Categories
Art Art Feature

Where There Is Hope

Dixon Gallery & Gardens’ current exhibition, “10 Under 30,” is filled with strikingly original, relentlessly honest works by 10 young artists who blur the distinction between high and low art, blur the boundaries between genres. Included in the lineup: Kate Bradley, Eric Bork, Lauren Coulson, Eli Gold, Joel Halpern, Kyle Holland, Jesse Nabers, Emma Self, Rhonda Spight, and Alex Warble.

Self is a mixed-media artist who makes her own paper, binds her own books, then turns them upside down and inside out. In Double Houses, Self’s book covers are transformed into steeply pitched roofs and her soft-pulpy paper becomes pages on which the lives of the families inside will be written.

In the bronze/steel/aluminum sculpture Modern Tragedy, Eli Gold confronts us with a ballet dancer whose feminine instincts, sense of balance, and milk of human kindness have been irrevocably harmed by a regimen that has become too demanding and mechanistic. The dancer’s strong, straight right leg ends in a fully arched foot and perfect toe stand. Her extended left arm completes a posture so textbook perfect that she looks frozen in time in an en pointe position she could hold forever. But something is terribly amiss. The dancer’s face looks tortured instead of disciplined. Her left leg and right arm are missing, and her womb and right breast have been replaced by a handgun. The weapon that has maimed the dancer is now pointed toward the viewer, poised to go off again.

Though Gold’s darkly patinaed bronze dancer was sculpted long before Black Swan opened in movie theaters across the country, there are powerful parallels between the film and the sculpture — both brutal and beautiful works about a ballet dancer’s descent into madness and the damage we can do to ourselves and others in the name of art.

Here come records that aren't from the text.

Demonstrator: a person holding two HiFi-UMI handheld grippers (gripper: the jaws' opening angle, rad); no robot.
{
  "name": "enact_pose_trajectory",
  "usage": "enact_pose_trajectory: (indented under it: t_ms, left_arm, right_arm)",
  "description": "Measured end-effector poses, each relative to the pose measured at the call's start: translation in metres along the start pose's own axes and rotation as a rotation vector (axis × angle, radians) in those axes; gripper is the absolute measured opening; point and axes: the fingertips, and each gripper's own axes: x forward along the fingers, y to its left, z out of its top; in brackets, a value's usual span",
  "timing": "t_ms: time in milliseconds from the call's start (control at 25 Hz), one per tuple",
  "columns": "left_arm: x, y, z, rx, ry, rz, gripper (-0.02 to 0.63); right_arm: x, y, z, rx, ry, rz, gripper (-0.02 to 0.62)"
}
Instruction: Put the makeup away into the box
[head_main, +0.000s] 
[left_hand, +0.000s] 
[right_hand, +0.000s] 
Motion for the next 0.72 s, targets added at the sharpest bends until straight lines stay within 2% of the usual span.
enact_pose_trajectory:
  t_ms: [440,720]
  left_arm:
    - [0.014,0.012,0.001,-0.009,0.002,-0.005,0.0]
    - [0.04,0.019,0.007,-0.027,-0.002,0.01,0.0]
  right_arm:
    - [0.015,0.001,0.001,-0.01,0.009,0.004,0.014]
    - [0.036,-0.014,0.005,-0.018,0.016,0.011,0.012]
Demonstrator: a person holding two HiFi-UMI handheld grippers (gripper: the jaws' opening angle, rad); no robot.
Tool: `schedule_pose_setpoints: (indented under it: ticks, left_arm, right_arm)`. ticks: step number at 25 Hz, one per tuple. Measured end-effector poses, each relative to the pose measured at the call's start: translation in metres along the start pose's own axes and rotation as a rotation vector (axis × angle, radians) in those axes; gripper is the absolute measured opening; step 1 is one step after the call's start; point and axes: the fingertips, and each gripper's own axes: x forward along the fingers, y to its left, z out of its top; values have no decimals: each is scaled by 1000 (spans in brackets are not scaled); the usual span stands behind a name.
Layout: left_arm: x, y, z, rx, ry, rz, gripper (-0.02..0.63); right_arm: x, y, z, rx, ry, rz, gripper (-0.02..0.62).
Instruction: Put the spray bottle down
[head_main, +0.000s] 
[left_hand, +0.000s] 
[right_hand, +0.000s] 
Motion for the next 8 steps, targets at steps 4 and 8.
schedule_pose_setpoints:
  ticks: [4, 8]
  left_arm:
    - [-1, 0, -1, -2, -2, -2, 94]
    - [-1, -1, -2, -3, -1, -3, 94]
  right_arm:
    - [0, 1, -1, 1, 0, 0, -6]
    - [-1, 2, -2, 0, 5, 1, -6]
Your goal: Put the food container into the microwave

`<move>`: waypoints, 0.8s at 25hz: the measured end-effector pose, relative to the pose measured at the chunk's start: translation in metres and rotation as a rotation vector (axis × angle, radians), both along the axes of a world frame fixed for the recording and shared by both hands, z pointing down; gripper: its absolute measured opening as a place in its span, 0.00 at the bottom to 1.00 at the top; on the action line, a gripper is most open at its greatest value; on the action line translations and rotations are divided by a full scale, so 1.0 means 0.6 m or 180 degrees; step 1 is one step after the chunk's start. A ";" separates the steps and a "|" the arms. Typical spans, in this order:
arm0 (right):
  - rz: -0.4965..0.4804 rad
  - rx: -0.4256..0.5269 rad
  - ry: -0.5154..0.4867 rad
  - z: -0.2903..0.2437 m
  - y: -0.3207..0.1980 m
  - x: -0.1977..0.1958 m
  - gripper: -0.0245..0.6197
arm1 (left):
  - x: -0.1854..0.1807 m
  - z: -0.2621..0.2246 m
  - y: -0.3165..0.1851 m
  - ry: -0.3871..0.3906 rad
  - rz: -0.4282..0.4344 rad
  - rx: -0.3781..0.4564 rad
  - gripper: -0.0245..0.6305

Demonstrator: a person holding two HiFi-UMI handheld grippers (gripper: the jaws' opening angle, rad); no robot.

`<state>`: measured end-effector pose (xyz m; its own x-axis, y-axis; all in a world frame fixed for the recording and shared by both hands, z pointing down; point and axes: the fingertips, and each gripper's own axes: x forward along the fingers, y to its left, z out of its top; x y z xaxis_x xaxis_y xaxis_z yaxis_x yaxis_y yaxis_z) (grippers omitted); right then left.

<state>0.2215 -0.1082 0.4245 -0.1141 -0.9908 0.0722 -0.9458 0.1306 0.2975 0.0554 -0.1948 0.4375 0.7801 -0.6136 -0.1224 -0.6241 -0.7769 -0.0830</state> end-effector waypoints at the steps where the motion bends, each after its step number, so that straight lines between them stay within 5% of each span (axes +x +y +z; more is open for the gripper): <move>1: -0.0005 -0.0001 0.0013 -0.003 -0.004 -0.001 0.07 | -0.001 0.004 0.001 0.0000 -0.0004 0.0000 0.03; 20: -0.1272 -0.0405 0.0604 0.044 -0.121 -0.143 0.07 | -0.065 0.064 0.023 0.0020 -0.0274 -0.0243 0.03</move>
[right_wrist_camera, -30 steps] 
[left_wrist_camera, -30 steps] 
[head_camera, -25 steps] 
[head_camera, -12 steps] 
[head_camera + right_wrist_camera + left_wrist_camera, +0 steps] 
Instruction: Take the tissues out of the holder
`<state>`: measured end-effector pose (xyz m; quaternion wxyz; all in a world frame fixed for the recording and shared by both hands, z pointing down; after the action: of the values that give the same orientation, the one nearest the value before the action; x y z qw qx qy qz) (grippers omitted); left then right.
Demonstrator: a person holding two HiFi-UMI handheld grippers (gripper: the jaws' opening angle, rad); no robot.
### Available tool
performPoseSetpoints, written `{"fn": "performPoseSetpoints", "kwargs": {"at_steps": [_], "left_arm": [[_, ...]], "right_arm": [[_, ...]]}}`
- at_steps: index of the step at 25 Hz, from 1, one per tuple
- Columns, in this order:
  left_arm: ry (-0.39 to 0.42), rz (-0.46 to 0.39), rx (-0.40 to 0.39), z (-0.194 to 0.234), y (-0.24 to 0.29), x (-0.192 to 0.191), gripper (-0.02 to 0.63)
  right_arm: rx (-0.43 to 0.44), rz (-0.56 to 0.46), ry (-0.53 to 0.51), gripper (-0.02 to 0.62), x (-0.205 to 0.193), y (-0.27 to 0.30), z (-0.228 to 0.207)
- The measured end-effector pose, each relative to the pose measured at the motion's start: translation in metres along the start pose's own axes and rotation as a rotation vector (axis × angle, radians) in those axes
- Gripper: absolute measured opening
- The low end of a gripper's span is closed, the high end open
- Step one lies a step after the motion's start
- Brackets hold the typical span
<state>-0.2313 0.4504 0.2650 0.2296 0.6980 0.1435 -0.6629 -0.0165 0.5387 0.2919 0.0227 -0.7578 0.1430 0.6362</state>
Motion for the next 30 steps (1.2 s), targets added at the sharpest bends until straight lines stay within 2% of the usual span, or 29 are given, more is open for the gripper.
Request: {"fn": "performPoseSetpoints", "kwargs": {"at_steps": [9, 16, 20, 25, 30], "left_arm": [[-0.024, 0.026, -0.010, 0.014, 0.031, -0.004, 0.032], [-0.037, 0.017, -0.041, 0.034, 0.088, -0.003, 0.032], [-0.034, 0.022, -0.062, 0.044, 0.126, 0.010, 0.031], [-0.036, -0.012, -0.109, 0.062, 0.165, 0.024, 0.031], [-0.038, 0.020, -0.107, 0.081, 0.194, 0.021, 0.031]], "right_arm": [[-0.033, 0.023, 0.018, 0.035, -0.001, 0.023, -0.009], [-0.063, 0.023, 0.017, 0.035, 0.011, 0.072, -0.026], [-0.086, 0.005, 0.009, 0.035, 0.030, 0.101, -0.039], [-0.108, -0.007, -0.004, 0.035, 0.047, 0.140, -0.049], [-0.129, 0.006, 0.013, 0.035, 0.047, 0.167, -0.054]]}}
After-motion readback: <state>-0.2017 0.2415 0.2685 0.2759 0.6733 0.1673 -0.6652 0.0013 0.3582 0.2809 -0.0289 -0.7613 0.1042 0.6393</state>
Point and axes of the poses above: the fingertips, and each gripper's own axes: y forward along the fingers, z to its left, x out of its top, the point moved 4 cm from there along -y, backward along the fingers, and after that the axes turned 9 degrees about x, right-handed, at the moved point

In Joel Halpern’s softly muted painting Bust a Move, row after row of sagging electrical lines and tilted telephone poles are punctuated with pale gray facades of businesses and homes. All signage and adornments have disappeared during decades of disuse and disrepair. In a landscape that is both desolate and hauntingly beautiful, the last rays of light glow in a mix of pollution and humidity that is tinted with the unmistakable blue cast of dusk. 

Another economic downturn — homes foreclose, businesses fold. Halpern goes deep into Memphis, deep into the Southern ethos as he strikes that same beautiful and tragic note, that same mix of desolation, longing, and resilience of the human spirit that fills the wail of the blues trumpet and twang of the country guitar.

In Lauren Coulson’s haunting photographic transfer and acrylic on panel Rebirth, a nightmarish creature inhabits a dreamlike landscape as strands of straw wrap around a woman’s thick thighs, stunted shins, and tiny feet. Long grass hangs down like locks of hair from the skulls of cattle that have replaced the woman’s head and chest. Empty eye sockets look directly at the viewer with the unsettling power of a cautionary tale about gender expectations that can stunt body and mind, about creatures whose udders and docility are more valued than their cognitive functions. Coulson reaches into collective consciousness, into dark passages of the psyche that can unsettle but also serve as a deep pool of self-awareness and creative insight.

For On Sunday Nights, two of Eric Bork’s friends (and classmates at the time) invited the artist into their home and into their bathroom to record a scene so tender and private it feels more intimate than sex. In this compelling portrait of relationship, the man sits on the commode, lid down, while his partner bathes in the tub several inches to his right. Bork convincingly simulates the way artificial light turns moist beige tiles into a mist of gold and the way light reflects off the mirror-like lip of the porcelain tub to brighten the underside of the woman’s breasts. 

Though they never touch, the couple’s bond is palpable as they mirror one another’s mood and mindset — with the same tilt of head, the same relaxed face and gently closed eyes, the same easy intimacy of sharing tub and toilet in one another’s presence, and, most importantly, their trust that each will understand the other’s need for this moment of silence.

It’s Sunday night: time to process the week ahead. Bork captures that moment so completely as a young couple juggles employment, classwork, family responsibilities — each developing his/her artistic voice while still finding time to nurture a relationship as side-by-side they go into that deep, quiet space all artists must learn to access.